Step 3 : Tiling of the 3D point cloud
The tiling of the indexed point cloud is based on processing areas calculated when the footprints were indexed. This is achieved using the third command tiler3d. Use optim3d tiler3d –-help to see the detailed help:
Usage: optim3d tiler3d [OPTIONS]
Tiling of 3D point cloud using the calculated processing areas.
Options:
--areas PATH The calculated processing areas. [default:
./output/processing_areas.gpkg]
--indexed PATH Indexed 3D point cloud directory. [default:
./output/indexed_pointcloud]
--output PATH Output directory. [default: ./output]
--help Show this message and exit.
Step 4 : 3D reconstruction of building models tile by tile
The 3D reconstruction of building models is performed in this step. The process make use of GeoFlow to generate hight detailed 3D building models tile by tile. This is achieved using the fourth command reconstruct. Use optim3d reconstruct -–help to see the detailed help:
Usage: optim3d reconstruct [OPTIONS]
Optimized 3D reconstruction of buildings using GeoFlow.
Options:
--pointcloud PATH 3D point cloud tiles directory. [default:
./output/pointcloud_tiles]
--footprints PATH 2D building footprints tiles directory. [default:
./output/footprint_tiles]
--output PATH Output directory. [default: ./output]
--help Show this message and exit.
Step 5 : Post-processing of CityJSON files
The generated CityJSON files should be processed to add information about tiles to 3D objects. This is done using the fifth command post. Use optim3d post -–help to see the detailed help:
Usage: optim3d post [OPTIONS]
Postprocess the generated CityJSON files.
Options:
--cityjson PATH CityJSON files directory. [default:
./output/model/cityjson]
--help Show this message and exit.
Results
The results of each command are saved in the output folder, which should look like this after executing all the commands:
├── output
│ ├── flowcharts
│ │ ├── *.json
│ ├── footprint_tiles
│ │ ├── *.cpg
│ │ ├── *.dbf
│ │ ├── *.prj
│ │ ├── *.shp
│ │ ├── *.shx
│ ├── indexed_pointcloud
│ │ ├── ept-data
│ │ │ ├── *.laz
│ │ ├── ept-hierarchy
│ │ │ ├── 0-0-0-0.json
│ │ ├── ept-sources
│ │ │ ├── *.json
│ │ ├── ept.json
│ │ ├── ept-build.json
│ ├── model
│ │ ├── cityjson
│ │ ├── *.city.json
│ │ ├── obj
│ │ ├── *.obj
│ │ ├── *.obj.mtl
│ ├── pointcloud_tiles
│ │ ├── *.las
│ ├── processing_areas.gpkg
│ └── quadtree.gpkg
The 3D building models can be viewd using Ninja, the official web viewer for CityJSON files.
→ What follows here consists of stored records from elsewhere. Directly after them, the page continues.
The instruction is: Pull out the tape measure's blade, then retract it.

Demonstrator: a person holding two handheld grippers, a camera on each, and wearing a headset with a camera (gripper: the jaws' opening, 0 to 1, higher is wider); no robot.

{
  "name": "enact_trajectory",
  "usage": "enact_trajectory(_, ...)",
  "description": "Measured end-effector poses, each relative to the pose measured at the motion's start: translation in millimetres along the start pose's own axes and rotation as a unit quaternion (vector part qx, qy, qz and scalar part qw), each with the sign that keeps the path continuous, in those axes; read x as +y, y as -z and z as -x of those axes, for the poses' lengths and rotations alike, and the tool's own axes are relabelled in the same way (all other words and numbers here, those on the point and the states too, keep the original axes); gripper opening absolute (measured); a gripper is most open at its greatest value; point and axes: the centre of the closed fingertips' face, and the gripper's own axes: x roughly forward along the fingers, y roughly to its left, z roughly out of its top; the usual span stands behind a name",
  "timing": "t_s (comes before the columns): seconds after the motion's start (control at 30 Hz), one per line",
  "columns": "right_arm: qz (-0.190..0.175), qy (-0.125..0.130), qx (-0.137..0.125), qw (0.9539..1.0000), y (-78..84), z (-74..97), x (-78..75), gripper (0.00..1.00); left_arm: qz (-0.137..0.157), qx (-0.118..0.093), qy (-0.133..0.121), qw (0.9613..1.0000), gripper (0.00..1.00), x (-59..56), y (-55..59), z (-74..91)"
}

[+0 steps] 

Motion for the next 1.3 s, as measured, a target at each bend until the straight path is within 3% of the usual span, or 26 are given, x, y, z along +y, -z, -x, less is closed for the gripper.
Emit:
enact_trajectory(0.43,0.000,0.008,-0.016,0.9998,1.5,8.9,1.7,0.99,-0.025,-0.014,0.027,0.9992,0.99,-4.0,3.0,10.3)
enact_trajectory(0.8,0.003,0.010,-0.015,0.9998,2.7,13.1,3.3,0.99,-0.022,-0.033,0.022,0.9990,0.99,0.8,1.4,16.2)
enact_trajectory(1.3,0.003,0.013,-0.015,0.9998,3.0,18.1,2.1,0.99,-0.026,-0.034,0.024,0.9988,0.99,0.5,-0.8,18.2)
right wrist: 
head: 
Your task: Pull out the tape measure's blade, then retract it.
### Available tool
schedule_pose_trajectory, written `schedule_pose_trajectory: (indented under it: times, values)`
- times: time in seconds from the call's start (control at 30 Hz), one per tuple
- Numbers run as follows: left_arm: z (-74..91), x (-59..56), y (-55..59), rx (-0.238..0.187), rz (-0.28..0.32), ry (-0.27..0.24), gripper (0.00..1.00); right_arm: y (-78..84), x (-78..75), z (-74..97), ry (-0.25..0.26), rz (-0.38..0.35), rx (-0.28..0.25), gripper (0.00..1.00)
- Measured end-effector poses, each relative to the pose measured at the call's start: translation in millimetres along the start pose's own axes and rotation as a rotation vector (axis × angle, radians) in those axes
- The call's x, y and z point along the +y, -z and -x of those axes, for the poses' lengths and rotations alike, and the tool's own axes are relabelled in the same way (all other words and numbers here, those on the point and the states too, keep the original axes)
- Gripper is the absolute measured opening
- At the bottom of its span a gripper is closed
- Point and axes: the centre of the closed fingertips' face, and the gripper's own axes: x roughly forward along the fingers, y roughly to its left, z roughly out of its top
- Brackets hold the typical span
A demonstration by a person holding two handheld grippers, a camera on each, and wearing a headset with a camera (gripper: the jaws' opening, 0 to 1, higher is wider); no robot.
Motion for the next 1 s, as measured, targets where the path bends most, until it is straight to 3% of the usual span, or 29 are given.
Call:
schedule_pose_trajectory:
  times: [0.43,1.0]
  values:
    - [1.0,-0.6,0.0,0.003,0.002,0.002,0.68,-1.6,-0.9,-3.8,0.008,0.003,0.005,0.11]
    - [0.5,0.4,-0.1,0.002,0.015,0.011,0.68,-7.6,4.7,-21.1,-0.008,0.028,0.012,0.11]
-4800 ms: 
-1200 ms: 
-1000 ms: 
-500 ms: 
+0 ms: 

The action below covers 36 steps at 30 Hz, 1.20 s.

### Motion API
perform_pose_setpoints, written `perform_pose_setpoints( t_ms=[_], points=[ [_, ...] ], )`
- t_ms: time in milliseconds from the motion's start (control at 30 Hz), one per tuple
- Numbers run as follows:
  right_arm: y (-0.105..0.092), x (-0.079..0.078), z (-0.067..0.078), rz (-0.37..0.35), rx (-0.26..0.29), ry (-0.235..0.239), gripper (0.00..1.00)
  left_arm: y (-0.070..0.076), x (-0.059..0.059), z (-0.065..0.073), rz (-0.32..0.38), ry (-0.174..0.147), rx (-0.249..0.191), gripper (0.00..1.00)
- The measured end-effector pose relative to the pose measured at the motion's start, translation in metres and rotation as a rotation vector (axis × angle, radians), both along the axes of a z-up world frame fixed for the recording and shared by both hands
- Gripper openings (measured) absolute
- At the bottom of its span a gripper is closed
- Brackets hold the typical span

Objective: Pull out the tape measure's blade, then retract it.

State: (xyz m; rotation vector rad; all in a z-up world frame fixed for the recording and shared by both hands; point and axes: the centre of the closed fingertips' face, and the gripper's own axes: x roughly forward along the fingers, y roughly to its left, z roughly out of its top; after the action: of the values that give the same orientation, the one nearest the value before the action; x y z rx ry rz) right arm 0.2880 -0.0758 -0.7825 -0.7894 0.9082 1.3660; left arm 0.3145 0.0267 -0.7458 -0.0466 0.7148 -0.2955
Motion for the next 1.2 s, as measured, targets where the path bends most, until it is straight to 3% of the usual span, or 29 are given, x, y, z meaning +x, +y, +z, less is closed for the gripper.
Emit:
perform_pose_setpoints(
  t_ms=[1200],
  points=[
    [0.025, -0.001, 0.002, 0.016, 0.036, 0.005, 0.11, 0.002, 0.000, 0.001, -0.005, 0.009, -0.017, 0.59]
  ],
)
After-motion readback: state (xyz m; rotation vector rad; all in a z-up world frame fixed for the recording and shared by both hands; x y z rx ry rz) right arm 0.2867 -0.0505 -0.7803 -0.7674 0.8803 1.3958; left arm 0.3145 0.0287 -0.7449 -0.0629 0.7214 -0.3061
CityJSON file visualized using Ninja
Post-processing
Automatic correction of buildings ground floor elevation in 3D City Models
GeoFlow requires that the point cloud includes some ground points around the building so that it can determine the ground floor elevation. However, for aerial point clouds, buildings surrounded by others may not meet this condition which may result in inaccurate height estimation above the ground. This can be resolved using ZRect3D, a tool for automatic correction of buildings ground-floor elevation in CityJSON files using ground points from LiDAR data.